School board turns to students for direction on crosswalk project

By on March 19, 2018
Merritt Secondary School. (Herald file photo).

 

School board trustees haven’t given up on the idea to paint a message of inclusion somewhere in the City of Merritt, but will wait for further direction from students at Merritt Secondary School before making their next move.

The school board’s meeting on March 14 was the most recent board meeting since city council opted to reject the proposal to paint a pride-inspired crosswalk at an intersection near the high school. Though school board chair Gordon Comeau called the city’s decision “disappointing,” he spoke out against the idea of resubmitting the proposal to council during the meeting on March 14.

“We respect their decision at this point and they can choose to revisit it as they see fit,” said Steve McNiven, superintendent for School District 58.

The idea of painting a crosswalk with the pride-inspired rainbow colours was initially submitted to the school board by a group of students from the MSS Aboriginal Voice group and the school’s pride club. The groups have fundraised in order to help offset the cost of painting and maintaining such a crosswalk, noted trustees at the board meeting.

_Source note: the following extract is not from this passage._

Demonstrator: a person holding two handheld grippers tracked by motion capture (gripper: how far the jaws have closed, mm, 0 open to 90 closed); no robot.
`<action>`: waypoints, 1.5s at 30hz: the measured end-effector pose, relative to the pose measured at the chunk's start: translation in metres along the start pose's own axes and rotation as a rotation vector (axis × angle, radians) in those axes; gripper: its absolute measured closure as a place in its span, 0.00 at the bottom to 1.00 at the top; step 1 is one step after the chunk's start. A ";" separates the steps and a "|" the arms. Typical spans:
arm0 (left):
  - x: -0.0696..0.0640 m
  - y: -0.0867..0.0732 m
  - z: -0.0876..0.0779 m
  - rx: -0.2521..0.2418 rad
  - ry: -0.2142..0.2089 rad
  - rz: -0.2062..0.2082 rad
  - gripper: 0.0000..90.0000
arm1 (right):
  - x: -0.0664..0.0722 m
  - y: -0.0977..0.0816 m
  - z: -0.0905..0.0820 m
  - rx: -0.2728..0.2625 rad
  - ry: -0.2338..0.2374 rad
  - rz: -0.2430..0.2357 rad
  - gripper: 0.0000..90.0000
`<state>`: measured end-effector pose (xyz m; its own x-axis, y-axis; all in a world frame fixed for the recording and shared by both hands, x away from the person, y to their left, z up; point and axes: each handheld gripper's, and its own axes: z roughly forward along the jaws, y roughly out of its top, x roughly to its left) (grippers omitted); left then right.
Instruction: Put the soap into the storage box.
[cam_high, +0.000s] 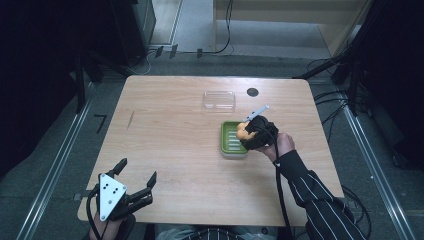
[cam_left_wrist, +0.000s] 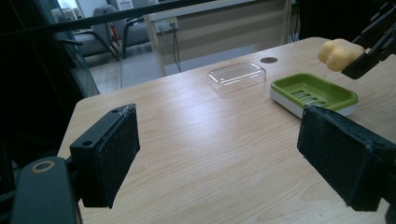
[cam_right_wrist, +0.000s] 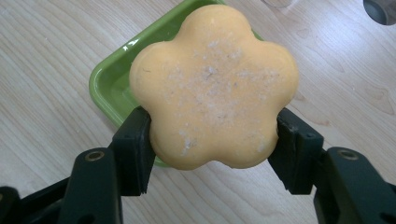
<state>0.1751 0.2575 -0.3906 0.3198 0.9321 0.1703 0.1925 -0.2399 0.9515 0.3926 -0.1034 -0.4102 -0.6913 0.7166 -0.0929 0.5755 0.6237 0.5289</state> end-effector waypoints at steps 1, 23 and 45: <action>0.000 0.000 0.000 0.001 0.001 0.000 0.15 | 0.000 0.001 0.000 0.000 0.000 0.000 0.45; 0.001 -0.001 -0.002 0.001 0.006 -0.002 0.15 | 0.003 0.021 0.019 0.050 0.028 -0.027 0.45; 0.001 0.000 -0.002 -0.002 0.006 -0.004 0.15 | 0.007 0.033 0.042 0.134 0.046 -0.052 0.44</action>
<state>0.1733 0.2588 -0.3903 0.3132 0.9348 0.1677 0.1921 -0.2353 0.9527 0.4250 -0.0644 -0.4288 -0.7394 0.6689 -0.0773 0.5892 0.6983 0.4065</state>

A number of alternate options were presented at the meeting on March 14, including the idea of painting the entranceway to MSS with pride colours. Two Vancouver-based lawyers who own a parking lot in Merritt offered the space to the students to paint a pride-inspired design and pledged to kick in some funds for the supplies.

But the board will wait until the students themselves have a chance to mull their options and decide where to invest their funds and energy, trustees decided at Wednesday’s meeting.

“I’m very pleased to see the board continue to support the students and their want to have a symbol of inclusion and diversity in our community,” said McNiven. “We will take the students lead on what and how they want to see that done.”